--- Task requirements ---
Review the material line by line. Identify and copy every line that contains the string "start".

--- Collected data ---
■ ■ ■ ■ ■
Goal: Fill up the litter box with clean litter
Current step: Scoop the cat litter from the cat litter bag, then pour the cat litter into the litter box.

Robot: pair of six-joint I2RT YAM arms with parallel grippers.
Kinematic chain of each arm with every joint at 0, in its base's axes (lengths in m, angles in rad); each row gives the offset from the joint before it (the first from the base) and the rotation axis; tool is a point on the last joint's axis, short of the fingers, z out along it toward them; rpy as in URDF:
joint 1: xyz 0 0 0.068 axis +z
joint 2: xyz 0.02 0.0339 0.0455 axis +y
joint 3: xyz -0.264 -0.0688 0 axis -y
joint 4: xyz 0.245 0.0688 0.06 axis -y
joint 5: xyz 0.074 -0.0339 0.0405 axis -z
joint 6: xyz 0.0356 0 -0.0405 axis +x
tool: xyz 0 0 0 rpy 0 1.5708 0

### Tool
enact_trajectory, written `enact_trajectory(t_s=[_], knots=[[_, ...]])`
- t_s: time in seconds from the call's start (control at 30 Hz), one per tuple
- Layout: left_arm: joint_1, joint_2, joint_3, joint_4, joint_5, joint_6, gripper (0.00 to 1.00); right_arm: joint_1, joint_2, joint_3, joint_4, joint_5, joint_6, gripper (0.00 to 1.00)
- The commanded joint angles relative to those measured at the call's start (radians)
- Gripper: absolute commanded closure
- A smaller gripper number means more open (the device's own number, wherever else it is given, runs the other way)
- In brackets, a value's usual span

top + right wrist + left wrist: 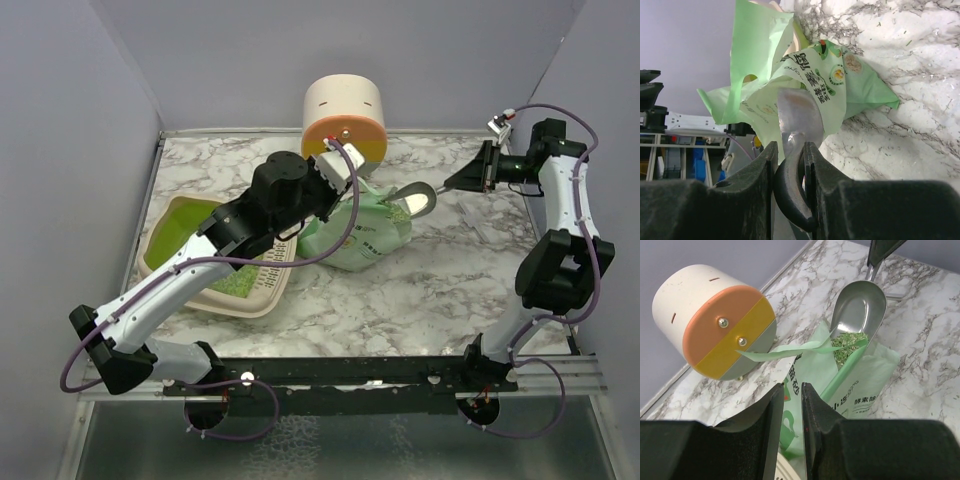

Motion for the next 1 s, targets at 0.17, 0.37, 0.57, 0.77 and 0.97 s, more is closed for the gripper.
enact_trajectory(t_s=[0.17, 0.37, 0.57, 0.77, 0.97], knots=[[-0.006, -0.05, -0.021, 0.042, -0.024, -0.009, 0.76, -0.1, 0.037, 0.101, -0.18, -0.114, -0.101, 0.99], [-0.006, -0.063, -0.035, 0.049, -0.026, -0.012, 0.76, -0.129, 0.05, 0.126, -0.213, -0.148, -0.1, 0.99], [-0.005, -0.078, -0.048, 0.05, -0.033, -0.017, 0.76, -0.153, 0.043, 0.146, -0.214, -0.174, -0.068, 0.99], [-0.006, -0.092, -0.052, 0.05, -0.04, -0.021, 0.76, -0.163, 0.037, 0.148, -0.21, -0.191, -0.05, 0.99], [-0.006, -0.109, -0.064, 0.049, -0.046, -0.024, 0.76, -0.166, 0.036, 0.156, -0.195, -0.209, -0.018, 0.99]])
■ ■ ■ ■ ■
--- Your solution ---
- t_s: time in seconds from the call's start (control at 30 Hz), one per tuple
- The commanded joint angles relative to those measured at the call's start (radians)

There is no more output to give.